In this manual you will learn to use the honeypot (specifically, HPFeeds and MISP with the community) using existing docker images that have been created and distributed through github or docker hub.

Starting HPFeeds

The following are the steps of how to start to use HPFeeds.

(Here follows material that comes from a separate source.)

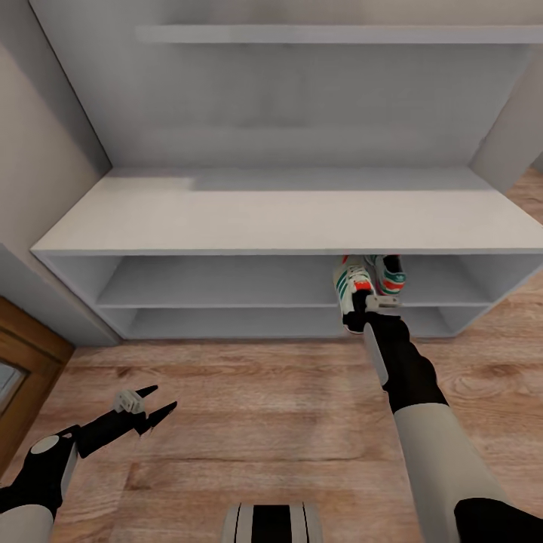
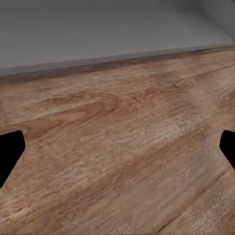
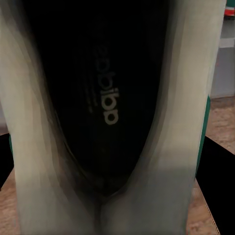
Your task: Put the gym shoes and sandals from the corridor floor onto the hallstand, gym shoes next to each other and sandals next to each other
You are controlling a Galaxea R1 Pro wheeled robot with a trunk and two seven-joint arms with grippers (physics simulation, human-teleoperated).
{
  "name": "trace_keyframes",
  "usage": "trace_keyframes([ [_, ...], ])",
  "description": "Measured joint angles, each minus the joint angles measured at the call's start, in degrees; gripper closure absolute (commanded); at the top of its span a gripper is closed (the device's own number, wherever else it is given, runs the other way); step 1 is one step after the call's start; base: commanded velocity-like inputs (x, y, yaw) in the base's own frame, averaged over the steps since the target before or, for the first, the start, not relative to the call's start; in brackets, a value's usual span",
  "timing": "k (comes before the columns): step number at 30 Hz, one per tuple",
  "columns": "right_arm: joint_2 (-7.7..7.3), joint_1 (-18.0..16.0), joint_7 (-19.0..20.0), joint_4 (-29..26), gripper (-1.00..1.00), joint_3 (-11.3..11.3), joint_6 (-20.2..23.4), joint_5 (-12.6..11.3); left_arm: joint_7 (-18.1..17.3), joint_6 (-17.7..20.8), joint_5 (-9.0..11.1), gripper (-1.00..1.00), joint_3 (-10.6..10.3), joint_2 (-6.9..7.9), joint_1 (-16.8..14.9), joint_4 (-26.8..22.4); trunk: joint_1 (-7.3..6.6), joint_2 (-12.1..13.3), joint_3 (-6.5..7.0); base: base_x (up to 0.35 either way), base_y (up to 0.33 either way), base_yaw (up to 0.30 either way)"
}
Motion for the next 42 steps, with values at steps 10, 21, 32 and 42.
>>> trace_keyframes([
  [10, 0.00, -0.01, 0.00, 0.02, 1.00, 0.06, -0.01, -0.01, -0.01, 0.00, -0.05, -1.00, 0.01, 0.00, 0.00, -0.02, 0.03, 0.00, 0.00, 0.109, -0.019, 0.000],
  [21, 0.00, -0.01, 0.01, 0.02, 1.00, 0.05, -0.01, -0.03, -0.01, 0.00, -0.08, -1.00, 0.01, 0.00, 0.00, -0.02, 0.01, 0.00, 0.00, 0.248, 0.000, 0.000],
  [32, 0.00, 0.00, 0.00, 0.01, 1.00, 0.07, -0.01, -0.01, -0.06, 0.00, -0.08, -1.00, 0.01, 0.00, 0.00, -0.02, 0.03, 0.00, 0.00, 0.040, 0.000, 0.000],
  [42, 0.00, 0.00, 0.00, 0.02, 1.00, 0.07, -0.01, -0.01, -0.08, 0.00, -0.08, -1.00, 0.01, 0.00, 0.00, -0.02, 0.11, -0.04, -0.67, 0.000, 0.000, 0.000],
])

Start Using HPFeeds that Built from Scratch for 1 Container and Separate Container

The following are the steps for using HPFeeds MongoDB for 1 container and separate container:

  1. To check the successful installation and to check the process we can type the command below for checking the hpfeeds process:
$ supervisorctl status hpfeeds-broker

and the result can be similar to this:

_images/hpfeeds-checking-hpfeeds-process.png
  1. To check the process of the mnemosyne we can type the command below:
$ supervisorctl status mnemosyne
_images/hpfeeds-checking-mnemosyne-process.png
  1. Then we should install pymongo to be able to run the add_user.py
$ pip install pymongo
  1. To add the ident and secret we can do the command below for each honeypot there is different channel, for now we will be focussing on dionaea Honeypot.
$ python /opt/hpfeeds/broker/add_user.py sensor-dionaea(according to ident at hpfeeds.yaml) password1234(according to secret at hpfeeds.yaml) "mwbinary.dionaea.sensorunique,dionaea.capture,dionaea.capture.anon,dionaea.captures,dionaea.connections" " "
_images/hpfeeds-dionea-command.png
  1. Then we need to add the python script that is monitoring the MongoDB and send the JSON data when the data arrived at MongoDB
$ nano py123.py

And add this following python script:

Modify the URL into the URL of your Node-RED IP

from pymongo import Connection
import time
import requests
import json
url = 'http://192.168.1.100:1880/test'
db = Connection().mnemosyne
coll = db.hpfeed
cursor = coll.find(tailable=True)
while cursor.alive:
      try:
      doc = cursor.next()
      test = json.dumps(doc, indent=4, default=str)
      print (test)
      response = requests.post(url, data=test)
      except StopIteration:
      time.sleep(1)
  1. Then we need to execute the python script by typing:
$ python3 py123.py
  1. Then at the dionaea we should modify the hpfeed Edit the hpfeeds.yaml at /opt/dionaea/etc/dionaea/ihandlers-available:
$ nano /opt/dionaea/etc/dionaea/ihandlers-available/hpfeeds.yaml
_images/hpfeeds-edit-hpfeeds.yaml.png

Edit it like this, after that copy the hpfeeds.yaml to /opt/Dionaea/etc/Dionaea/ihandlers-enabled.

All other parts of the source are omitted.